- _Data records_
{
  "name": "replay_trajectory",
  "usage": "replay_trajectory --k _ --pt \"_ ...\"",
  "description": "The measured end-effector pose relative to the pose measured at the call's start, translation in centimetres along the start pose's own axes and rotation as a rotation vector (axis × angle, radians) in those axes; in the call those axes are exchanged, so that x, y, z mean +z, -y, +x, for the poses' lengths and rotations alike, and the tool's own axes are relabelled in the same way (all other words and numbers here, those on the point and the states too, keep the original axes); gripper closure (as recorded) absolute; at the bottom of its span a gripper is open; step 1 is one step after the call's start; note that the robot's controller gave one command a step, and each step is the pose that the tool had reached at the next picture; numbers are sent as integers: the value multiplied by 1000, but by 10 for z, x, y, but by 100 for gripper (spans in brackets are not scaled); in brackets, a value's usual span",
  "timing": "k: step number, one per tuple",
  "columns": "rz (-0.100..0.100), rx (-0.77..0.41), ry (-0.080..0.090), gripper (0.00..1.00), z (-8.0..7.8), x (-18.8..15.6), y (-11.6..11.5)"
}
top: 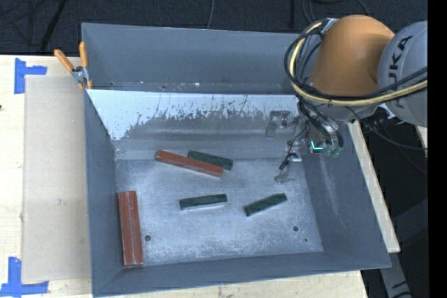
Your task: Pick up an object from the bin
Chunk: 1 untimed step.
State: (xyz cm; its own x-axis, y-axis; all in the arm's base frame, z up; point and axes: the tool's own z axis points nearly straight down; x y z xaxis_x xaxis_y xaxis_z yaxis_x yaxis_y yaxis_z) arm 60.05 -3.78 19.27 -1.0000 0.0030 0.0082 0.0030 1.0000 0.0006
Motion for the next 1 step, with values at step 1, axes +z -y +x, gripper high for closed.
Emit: replay_trajectory --k 1 --pt "-1 -154 -1 0 58 128 13"
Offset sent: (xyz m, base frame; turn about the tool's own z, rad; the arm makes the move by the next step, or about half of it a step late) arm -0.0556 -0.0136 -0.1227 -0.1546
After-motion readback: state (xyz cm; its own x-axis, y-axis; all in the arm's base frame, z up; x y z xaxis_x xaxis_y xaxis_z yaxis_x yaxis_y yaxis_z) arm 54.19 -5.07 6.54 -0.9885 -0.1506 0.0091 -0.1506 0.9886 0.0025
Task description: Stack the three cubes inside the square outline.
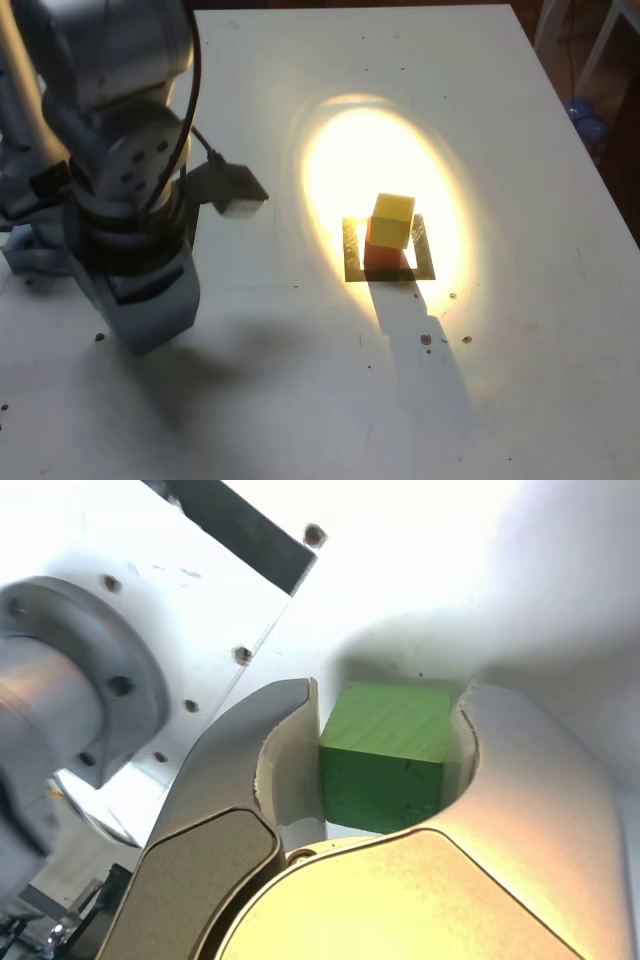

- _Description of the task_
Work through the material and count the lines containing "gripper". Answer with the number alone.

- _Reply_
3